Friday, December 24, 2010

Wikileaks protected?


With Sarah "Shoot Him on Sight" Palin and Joe "Single Bullet" Lieberman ranting publicly about Julian Assange and his dangerous activities, many Americans have been convinced that Assange is guilty of something, so arrest him if you can't actually assassinate him, get him to Guantanamo or Egypt or Diego Garcia and at least torture him for a bit.

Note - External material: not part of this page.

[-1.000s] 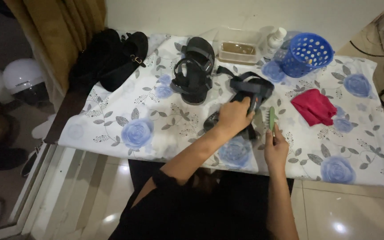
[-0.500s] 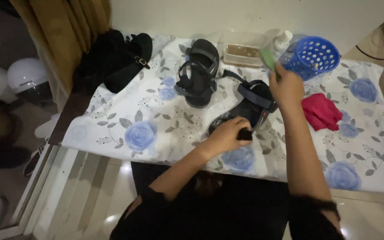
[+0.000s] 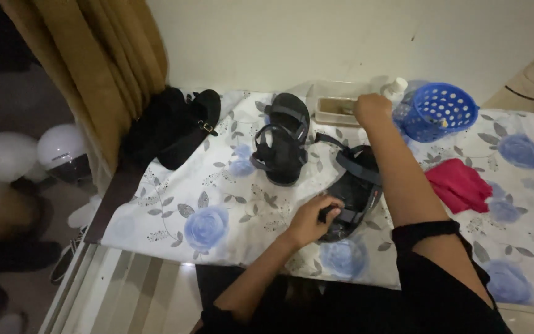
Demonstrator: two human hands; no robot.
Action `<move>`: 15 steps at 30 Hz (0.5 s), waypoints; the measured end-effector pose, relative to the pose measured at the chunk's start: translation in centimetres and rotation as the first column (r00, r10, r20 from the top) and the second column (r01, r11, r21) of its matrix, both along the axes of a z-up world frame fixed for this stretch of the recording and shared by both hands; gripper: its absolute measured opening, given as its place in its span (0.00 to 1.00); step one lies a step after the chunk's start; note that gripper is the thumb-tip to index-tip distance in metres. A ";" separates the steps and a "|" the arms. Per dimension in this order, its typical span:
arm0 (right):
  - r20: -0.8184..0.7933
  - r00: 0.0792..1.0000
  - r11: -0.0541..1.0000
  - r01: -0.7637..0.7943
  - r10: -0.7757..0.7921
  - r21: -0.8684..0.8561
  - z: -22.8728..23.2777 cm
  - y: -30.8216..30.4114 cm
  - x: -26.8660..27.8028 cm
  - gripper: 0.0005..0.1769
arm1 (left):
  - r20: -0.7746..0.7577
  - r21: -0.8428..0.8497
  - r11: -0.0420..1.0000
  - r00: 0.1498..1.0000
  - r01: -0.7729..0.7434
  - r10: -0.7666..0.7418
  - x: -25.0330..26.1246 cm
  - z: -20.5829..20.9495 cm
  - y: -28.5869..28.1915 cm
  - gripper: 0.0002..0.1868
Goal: A person is cleaning a pair of black sandals using a small brush and cleaning solution on a table covered with a floral cloth.
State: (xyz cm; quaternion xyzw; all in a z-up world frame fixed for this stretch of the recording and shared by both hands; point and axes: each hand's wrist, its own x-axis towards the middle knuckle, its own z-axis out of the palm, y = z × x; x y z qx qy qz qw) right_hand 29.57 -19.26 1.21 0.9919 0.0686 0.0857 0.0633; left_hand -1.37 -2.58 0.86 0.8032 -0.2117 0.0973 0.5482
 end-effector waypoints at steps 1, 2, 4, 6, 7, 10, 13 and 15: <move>-0.001 1.000 1.000 -0.002 0.002 0.003 0.6 0.1 -0.2 0.11 | -0.001 0.003 1.000 1.000 -0.002 0.002 -0.1 -0.1 0.1 0.08; -0.011 1.000 1.000 0.016 -0.016 -0.007 1.3 0.2 -0.4 0.10 | 0.015 -0.005 1.000 1.000 0.010 -0.010 -0.2 -0.1 0.2 0.09; -0.028 0.999 0.999 0.032 -0.032 -0.022 4.4 1.2 -3.1 0.10 | 0.024 -0.017 1.000 1.000 0.020 -0.020 -0.6 0.8 0.4 0.12; -0.032 0.999 0.982 0.037 -0.031 0.183 9.3 2.7 -8.0 0.11 | -0.021 -0.009 0.997 0.996 0.082 -0.082 -1.2 2.9 0.9 0.18; -0.038 0.999 0.983 0.039 -0.033 0.180 8.6 2.3 -8.4 0.11 | -0.027 -0.012 0.996 0.996 0.084 -0.084 -0.9 2.4 0.7 0.18; 0.071 0.996 0.969 -0.077 0.062 0.236 6.8 1.1 -9.9 0.10 | 0.113 0.076 0.996 0.992 0.054 -0.063 -0.3 1.2 0.0 0.16; 0.134 0.990 0.975 -0.063 0.035 0.214 6.6 0.7 -11.1 0.11 | 0.125 0.169 0.984 0.989 0.053 -0.075 0.8 0.1 -0.5 0.16; 0.121 0.991 0.968 0.017 -0.049 0.252 6.9 0.6 -12.0 0.14 | 0.119 0.258 0.966 0.992 0.007 -0.039 1.7 -1.7 -0.9 0.19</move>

The Organization of American States, on the other hand, has soberly examined this question and is offering a rapporteurs' write-up of the approach that civilized people and nations should ethically take. They did the research into human rights law, journalistic ethics, and freedom of expression and specifically condemned the US and Canadian elected officials who have been illegally, immorally, and irresponsibly calling for extrajudicial harm to Julian Assange. The OAS language is clear:
"Calls by public officials for illegitimate retributive action are not acceptable."
In the end, we all live in democracies if we understand the latent power of civil society, and we have agency to vote. We can vote these killers out of power whether we live in Ludefiskistan or the Talib caves. We vote with our purchases, we vote with our submission or our resistance, we vote with our voices and we vote with our lives. It is vastly easier when we live in a political democracy, but it is possible even the most oppressive Taliban-controlled villages. We risk far less in the US, and so our excuses for not using our far greater human agency are flimsy. Julian Assange used his powers for the common good and knew he would likely be a target. What is amazing is that the American public is so easily convinced that exposing bad conduct, criminal conduct, by our military and by our elected officials, is the problem, not the conduct itself. Sarah Palin shoots to kill; when will we notice?

We are in a fight for our democracy and we will help or hurt all other democracies as well, depending upon the way we wage this fight and upon the outcome.

Frances Moore LappĂ© (2006) begins her book, Democracy’s edge: Choosing to save our country by bringing democracy to life, this way:

“Contemporary social critics see America divided—left versus right, conservative versus liberal, religious versus secular. I disagree and even find these framings destructive. They deflect us from the most critical and perhaps the only division we have to worry about. It is that between those who believe in democracy—honest dialogue, basic fairness, mutual respect, inclusivity, and reciprocal responsibilities—and those who do not. In the latter category are those willing to put ends over means, violating these core principles in pursuit of an ultimate goal” (p. 3).


Assange is not a perfect person, but unlike Palin, Lieberman, Huckabee and other degenerates, he does not call for people to die. Instead, he releases evidence that shows murders done by our military, terrorist acts that are done in our names because our military represents each of us in a democracy.

Footage of a civilian just walking by an abandoned building on 12 July 2007 that has been targeted by the US military, and that military choosing to shoot a rocket into the building at that second, rather that humanely wait for a minute or two until the man was safely down the street, this is footage of a war crime, a crime against humanity, a crime done in the name of every US voter and taxpayer. It is part of the longer wikileaks video. The US killing civilians is nothing new at all, sadly, but callously and intentionally choosing to kill a man who just happened to be walking by when they could have waited to engage in a military strike instead of a war crime is just so blatant, so lawless, and yet Assange is the problem, right?

If we allow Assange to be the bad guy--and he never had a role in planning any of the crimes, as did Ellsberg in the Pentagon Papers release, after all--we are seeing the serious erosion of our democracy. Is this our fate, our future? This is all in our hands. Each of us makes our voices heard or we are silent and give our tacit consent. Each of us pays our taxes quietly or we resist, even if only a protest publicly as we pay, since they collect it one way or another at virtual gunpoint.

While Assange is no pacifist, neither has he committed any violent act. He has stolen nothing--all Wikileaks came to him, all the whistleblowing was done by people who sought a way to blow the cover off these misdeeds. If we allow the imprisonment of them, from Manning to Assange, we lose more vitality from our disintegrating democracy. Where are we when the chips are down? It's up to us.

References
LappĂ©, Frances Moore (2006). Democracy’s edge: Choosing to save our country by bringing democracy to life. San Francisco: Jossey-Bass.